* Instructions for the task *
Would you print the whole listing again, exactly?

* Given information *
-------------------------
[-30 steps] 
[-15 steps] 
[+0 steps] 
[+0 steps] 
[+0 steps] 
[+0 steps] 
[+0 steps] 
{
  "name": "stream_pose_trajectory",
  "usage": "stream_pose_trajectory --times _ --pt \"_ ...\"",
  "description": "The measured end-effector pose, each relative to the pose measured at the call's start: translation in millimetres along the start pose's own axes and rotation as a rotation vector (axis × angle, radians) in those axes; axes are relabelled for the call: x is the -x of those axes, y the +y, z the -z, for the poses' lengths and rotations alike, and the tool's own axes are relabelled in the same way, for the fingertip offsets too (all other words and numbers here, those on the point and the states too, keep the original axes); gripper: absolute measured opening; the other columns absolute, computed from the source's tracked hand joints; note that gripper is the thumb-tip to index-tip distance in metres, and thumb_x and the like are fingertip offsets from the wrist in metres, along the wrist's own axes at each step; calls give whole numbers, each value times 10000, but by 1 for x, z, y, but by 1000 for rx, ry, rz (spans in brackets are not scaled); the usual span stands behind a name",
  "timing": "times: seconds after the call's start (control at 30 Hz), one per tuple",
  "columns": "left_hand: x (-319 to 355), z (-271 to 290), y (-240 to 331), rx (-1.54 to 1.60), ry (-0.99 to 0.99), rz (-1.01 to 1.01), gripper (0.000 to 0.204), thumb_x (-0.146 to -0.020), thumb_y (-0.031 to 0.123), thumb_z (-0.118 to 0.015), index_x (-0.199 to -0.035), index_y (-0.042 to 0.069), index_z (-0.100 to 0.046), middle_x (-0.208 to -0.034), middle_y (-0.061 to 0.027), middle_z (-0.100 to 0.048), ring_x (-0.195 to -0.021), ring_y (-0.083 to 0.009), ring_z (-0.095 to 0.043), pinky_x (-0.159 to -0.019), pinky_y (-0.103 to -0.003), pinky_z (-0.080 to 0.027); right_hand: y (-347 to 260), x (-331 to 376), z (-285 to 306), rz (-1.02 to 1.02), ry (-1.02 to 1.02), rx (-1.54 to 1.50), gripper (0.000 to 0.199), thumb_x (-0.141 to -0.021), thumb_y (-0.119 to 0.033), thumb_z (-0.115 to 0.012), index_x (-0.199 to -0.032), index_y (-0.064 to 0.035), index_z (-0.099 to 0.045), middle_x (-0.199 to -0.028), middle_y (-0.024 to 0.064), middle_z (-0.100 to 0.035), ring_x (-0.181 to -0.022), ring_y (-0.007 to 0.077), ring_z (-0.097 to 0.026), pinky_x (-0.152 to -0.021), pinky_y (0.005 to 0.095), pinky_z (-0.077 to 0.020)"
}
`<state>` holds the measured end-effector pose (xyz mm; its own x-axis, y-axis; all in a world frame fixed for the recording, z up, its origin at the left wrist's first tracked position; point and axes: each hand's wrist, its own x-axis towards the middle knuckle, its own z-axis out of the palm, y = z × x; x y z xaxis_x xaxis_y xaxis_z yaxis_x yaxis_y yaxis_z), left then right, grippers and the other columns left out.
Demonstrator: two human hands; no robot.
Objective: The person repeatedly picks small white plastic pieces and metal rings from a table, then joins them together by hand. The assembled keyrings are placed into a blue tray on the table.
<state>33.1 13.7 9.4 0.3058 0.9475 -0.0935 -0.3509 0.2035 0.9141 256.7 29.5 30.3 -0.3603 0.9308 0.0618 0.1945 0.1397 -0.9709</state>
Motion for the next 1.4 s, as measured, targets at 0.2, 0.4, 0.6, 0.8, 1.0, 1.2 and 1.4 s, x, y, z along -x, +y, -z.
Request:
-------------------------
* Answer area *
[-30 steps] 
[-15 steps] 
[+0 steps] 
[+0 steps] 
[+0 steps] 
[+0 steps] 
[+0 steps] 
{
  "name": "stream_pose_trajectory",
  "usage": "stream_pose_trajectory --times _ --pt \"_ ...\"",
  "description": "The measured end-effector pose, each relative to the pose measured at the call's start: translation in millimetres along the start pose's own axes and rotation as a rotation vector (axis × angle, radians) in those axes; axes are relabelled for the call: x is the -x of those axes, y the +y, z the -z, for the poses' lengths and rotations alike, and the tool's own axes are relabelled in the same way, for the fingertip offsets too (all other words and numbers here, those on the point and the states too, keep the original axes); gripper: absolute measured opening; the other columns absolute, computed from the source's tracked hand joints; note that gripper is the thumb-tip to index-tip distance in metres, and thumb_x and the like are fingertip offsets from the wrist in metres, along the wrist's own axes at each step; calls give whole numbers, each value times 10000, but by 1 for x, z, y, but by 1000 for rx, ry, rz (spans in brackets are not scaled); the usual span stands behind a name",
  "timing": "times: seconds after the call's start (control at 30 Hz), one per tuple",
  "columns": "left_hand: x (-319 to 355), z (-271 to 290), y (-240 to 331), rx (-1.54 to 1.60), ry (-0.99 to 0.99), rz (-1.01 to 1.01), gripper (0.000 to 0.204), thumb_x (-0.146 to -0.020), thumb_y (-0.031 to 0.123), thumb_z (-0.118 to 0.015), index_x (-0.199 to -0.035), index_y (-0.042 to 0.069), index_z (-0.100 to 0.046), middle_x (-0.208 to -0.034), middle_y (-0.061 to 0.027), middle_z (-0.100 to 0.048), ring_x (-0.195 to -0.021), ring_y (-0.083 to 0.009), ring_z (-0.095 to 0.043), pinky_x (-0.159 to -0.019), pinky_y (-0.103 to -0.003), pinky_z (-0.080 to 0.027); right_hand: y (-347 to 260), x (-331 to 376), z (-285 to 306), rz (-1.02 to 1.02), ry (-1.02 to 1.02), rx (-1.54 to 1.50), gripper (0.000 to 0.199), thumb_x (-0.141 to -0.021), thumb_y (-0.119 to 0.033), thumb_z (-0.115 to 0.012), index_x (-0.199 to -0.032), index_y (-0.064 to 0.035), index_z (-0.099 to 0.045), middle_x (-0.199 to -0.028), middle_y (-0.024 to 0.064), middle_z (-0.100 to 0.035), ring_x (-0.181 to -0.022), ring_y (-0.007 to 0.077), ring_z (-0.097 to 0.026), pinky_x (-0.152 to -0.021), pinky_y (0.005 to 0.095), pinky_z (-0.077 to 0.020)"
}
`<state>` holds the measured end-effector pose (xyz mm; its own x-axis, y-axis; all in a world frame fixed for the recording, z up, its origin at the left wrist's first tracked position; point and axes: each hand's wrist, its own x-axis towards the middle knuckle, its own z-axis out of the palm, y = z × x; x y z xaxis_x xaxis_y xaxis_z yaxis_x yaxis_y yaxis_z), left then right, grippers and the other columns left out.
Demonstrator: two human hands; no robot.
Objective: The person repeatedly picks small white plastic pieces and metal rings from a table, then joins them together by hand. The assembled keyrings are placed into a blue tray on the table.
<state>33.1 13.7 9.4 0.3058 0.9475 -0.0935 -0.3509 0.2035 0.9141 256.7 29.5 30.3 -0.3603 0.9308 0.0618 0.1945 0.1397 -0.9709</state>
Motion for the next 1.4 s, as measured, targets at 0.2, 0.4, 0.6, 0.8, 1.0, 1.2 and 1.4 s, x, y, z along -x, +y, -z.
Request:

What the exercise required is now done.